Melansir dari VOA Indonesia (17/09/2021) hasil penelitian dari Centre for Digital Science Universitas Gadjahmada (CfDS UGM) dengan Centre for Lifespan and Development (CLSD) menunjukkan adanya tren perundungan digital yang terjadi di masyarakat Indonesia, yang mirisnya terjadi pada generasi muda. Hasil penelitian tersebut membuktikan sebanyak 45,35% generasi muda bangsa adalah korban dari perundungan digital. Sebanyak 65 persen di antaranya adalah siswa SMP berusia 13-15 tahun. Mereka mengalami perundungan secara digital melalui tiga platform, yaitu WhatsApp, Instagram, dan Facebook.

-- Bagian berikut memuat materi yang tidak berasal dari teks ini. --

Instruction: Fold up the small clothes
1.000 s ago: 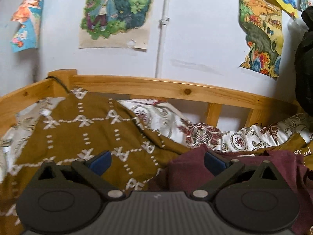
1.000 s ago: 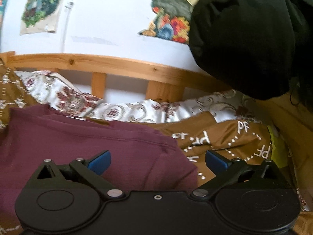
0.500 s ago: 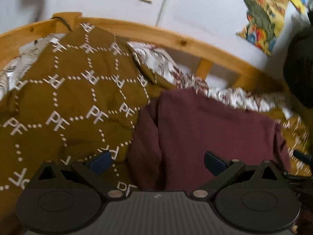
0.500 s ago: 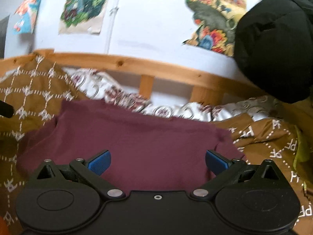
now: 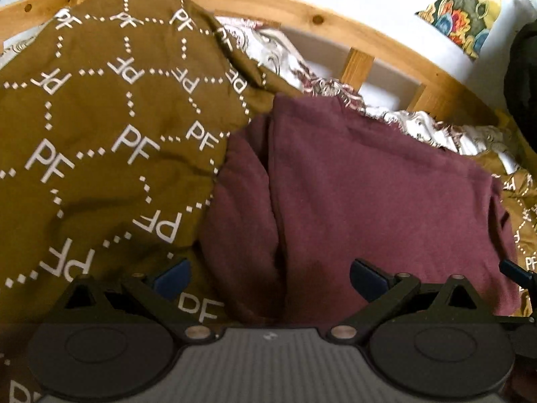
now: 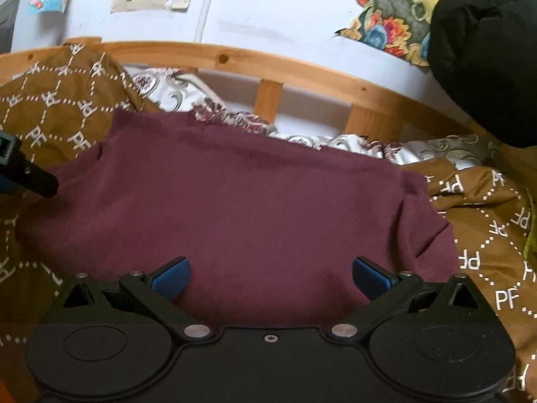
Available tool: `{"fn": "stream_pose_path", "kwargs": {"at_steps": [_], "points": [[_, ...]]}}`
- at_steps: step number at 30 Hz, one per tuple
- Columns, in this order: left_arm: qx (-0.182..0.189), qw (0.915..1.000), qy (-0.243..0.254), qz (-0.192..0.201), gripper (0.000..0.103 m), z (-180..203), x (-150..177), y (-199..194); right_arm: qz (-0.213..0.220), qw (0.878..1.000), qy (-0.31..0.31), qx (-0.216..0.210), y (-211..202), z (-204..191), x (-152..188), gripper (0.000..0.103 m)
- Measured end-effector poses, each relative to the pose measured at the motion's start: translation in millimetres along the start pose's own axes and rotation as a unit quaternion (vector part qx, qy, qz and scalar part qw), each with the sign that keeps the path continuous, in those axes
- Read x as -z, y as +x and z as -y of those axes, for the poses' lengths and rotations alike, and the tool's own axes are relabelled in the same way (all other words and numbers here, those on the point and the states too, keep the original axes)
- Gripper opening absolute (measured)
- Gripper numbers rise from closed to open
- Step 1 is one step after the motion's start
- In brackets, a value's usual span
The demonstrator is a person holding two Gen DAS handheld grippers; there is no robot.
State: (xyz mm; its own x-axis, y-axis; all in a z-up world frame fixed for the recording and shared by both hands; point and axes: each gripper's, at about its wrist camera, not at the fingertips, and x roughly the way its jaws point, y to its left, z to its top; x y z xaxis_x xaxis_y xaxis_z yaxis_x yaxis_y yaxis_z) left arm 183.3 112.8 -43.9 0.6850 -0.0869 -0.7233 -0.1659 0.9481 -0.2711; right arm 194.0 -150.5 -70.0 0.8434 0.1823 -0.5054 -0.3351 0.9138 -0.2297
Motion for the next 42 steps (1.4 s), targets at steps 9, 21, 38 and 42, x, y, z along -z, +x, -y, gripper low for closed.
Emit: {"fn": "stream_pose_path", "kwargs": {"at_steps": [9,21,38,42], "points": [[-0.014,0.9997,-0.018,-0.006,0.102,-10.1,-3.6,10.3,-0.029,1.000,0.010,-0.003,14.7,0.1,7.5,0.102],[-0.034,0.9988,-0.036,-0.005,0.102,-22.1,-12.2,18.6,-0.036,0.999,-0.030,-0.012,26.9,-13.6,15.3,0.102],[-0.035,0.9991,-0.023,-0.009,0.102,-19.6,-13.8,24.0,-0.022,1.000,-0.019,-0.005,25.9,-16.0,25.7,0.102],[-0.030,0.9994,-0.017,-0.001,0.102,-20.2,-13.3,26.8,-0.023,1.000,-0.019,-0.006,25.8,-16.1,25.6,0.102]]}}
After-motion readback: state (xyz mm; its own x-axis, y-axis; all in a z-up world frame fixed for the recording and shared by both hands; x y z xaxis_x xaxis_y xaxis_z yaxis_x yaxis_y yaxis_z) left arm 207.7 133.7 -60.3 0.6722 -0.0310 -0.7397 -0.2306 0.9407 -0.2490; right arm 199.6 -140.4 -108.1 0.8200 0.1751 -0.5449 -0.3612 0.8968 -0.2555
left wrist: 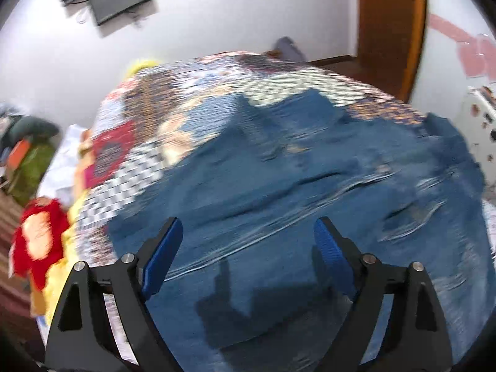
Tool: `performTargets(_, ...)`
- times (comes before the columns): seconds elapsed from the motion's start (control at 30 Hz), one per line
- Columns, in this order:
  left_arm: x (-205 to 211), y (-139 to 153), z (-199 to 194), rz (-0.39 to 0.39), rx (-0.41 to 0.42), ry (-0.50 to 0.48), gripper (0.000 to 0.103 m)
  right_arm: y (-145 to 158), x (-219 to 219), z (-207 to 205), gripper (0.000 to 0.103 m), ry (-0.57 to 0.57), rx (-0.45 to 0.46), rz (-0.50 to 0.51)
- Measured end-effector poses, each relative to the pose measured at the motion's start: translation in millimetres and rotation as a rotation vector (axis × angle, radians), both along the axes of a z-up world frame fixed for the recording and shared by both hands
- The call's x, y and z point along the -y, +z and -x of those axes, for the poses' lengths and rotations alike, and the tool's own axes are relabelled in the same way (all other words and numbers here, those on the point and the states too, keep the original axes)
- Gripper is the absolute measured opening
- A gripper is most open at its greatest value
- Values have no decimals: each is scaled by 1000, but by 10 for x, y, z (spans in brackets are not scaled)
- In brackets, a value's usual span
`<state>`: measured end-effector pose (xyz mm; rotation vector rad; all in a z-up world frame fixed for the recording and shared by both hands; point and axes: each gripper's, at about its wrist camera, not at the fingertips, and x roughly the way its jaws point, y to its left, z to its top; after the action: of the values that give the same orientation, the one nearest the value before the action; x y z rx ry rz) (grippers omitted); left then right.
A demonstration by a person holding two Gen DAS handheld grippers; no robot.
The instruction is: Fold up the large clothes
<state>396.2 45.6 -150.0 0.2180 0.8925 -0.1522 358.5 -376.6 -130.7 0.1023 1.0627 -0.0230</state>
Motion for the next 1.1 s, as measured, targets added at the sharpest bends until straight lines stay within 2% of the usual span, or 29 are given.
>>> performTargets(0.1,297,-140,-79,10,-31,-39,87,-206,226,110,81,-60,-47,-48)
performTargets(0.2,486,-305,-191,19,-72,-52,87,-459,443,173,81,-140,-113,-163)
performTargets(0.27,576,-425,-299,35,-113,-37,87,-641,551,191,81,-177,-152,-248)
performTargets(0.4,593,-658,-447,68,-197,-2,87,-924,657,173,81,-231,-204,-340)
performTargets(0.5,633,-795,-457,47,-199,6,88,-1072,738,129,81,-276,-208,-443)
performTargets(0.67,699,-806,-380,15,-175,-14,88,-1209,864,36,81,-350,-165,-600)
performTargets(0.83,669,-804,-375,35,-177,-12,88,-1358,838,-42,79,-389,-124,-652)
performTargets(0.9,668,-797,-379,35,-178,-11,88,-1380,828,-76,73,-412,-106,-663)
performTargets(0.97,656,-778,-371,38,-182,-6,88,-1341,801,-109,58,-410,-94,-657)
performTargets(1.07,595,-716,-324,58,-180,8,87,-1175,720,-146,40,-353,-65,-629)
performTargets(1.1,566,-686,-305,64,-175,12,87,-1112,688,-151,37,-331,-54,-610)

Penelitian tersebut turut mengklasifikasikan jenis-jenis perundungan digital yang lumrah ditemukan, yaitu; (i) Exclusion, berupa tindakan pengucilan, (ii) Denigration, berupa perilaku pencemaran nama baik dan fitnah, dan (iii) Harassment, meneror dan berkomentar kasar di media sosial.
Saat diklasifikasikan berdasarkan gender, pelaku perundungan perempuan mengaku sering melakukan denigration, dan pelaku perundungan laki-laki cenderung melakukan harassment dan exclusion.
Semua tindakan perundungan digital atau cyber bullying tersebut adalah salah dan tidak bisa dibenarkan. Akan menjadi sangat miris jika perilaku tercela yang dilakukan generasi muda tersebut terus terpelihara. Tentu dibutuhkan tindakan koreksi, guna meluruskan hal yang berpotensi merusak reputasi bangsa dan degradasi moral.
Temuan fakta perundungan digital tentu merusak angin segar yang baru saja kita dapatkan sebagai negara yang paling ramah di dunia.
Ini menjadi dilema yang harus dikoreksi bersama. Jangan sampai tren demikian merambah dan mentransformasikan negara kita dari yang paling ramah menjadi paling tercela. Kekeliruan dalam menggunakan perangkat digital demikian tentu harus diperbaiki secara bersama.